Task statement - Check every line below for the word "black" and show those that hold it.

(Collected data entries)
+ + + + + + +
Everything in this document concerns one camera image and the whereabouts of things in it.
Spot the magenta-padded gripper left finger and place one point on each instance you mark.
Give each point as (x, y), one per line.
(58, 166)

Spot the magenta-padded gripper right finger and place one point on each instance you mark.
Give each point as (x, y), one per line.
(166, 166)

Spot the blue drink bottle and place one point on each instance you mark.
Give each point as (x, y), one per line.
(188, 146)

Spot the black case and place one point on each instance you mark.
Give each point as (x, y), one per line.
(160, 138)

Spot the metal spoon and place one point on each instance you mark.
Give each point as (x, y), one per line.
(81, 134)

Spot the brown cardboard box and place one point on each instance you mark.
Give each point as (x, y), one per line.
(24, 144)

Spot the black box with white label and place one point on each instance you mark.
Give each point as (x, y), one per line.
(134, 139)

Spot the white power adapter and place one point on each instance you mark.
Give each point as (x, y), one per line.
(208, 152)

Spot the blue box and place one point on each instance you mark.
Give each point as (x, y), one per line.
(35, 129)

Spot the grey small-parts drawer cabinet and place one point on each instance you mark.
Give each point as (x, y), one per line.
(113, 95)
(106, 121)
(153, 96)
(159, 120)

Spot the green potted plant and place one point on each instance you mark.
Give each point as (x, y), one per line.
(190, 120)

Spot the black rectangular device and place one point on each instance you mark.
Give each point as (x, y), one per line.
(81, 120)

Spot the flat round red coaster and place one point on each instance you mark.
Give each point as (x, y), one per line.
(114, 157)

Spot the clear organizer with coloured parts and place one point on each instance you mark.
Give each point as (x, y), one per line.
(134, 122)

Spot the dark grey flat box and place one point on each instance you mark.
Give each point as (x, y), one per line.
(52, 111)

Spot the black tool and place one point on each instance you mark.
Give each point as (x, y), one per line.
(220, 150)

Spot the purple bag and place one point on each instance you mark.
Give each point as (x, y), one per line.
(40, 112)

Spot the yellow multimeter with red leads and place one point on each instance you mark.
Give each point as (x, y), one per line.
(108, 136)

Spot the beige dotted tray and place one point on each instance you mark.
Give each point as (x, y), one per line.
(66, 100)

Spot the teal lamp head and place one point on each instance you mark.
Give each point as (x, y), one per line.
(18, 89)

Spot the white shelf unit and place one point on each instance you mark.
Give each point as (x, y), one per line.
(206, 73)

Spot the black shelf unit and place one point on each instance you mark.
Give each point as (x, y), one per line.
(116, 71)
+ + + + + + +
Answer section -
Spot the black case and place one point on each instance you mark.
Spot the black box with white label and place one point on each instance you mark.
Spot the black rectangular device and place one point on each instance you mark.
Spot the black tool and place one point on each instance you mark.
Spot the black shelf unit and place one point on each instance you mark.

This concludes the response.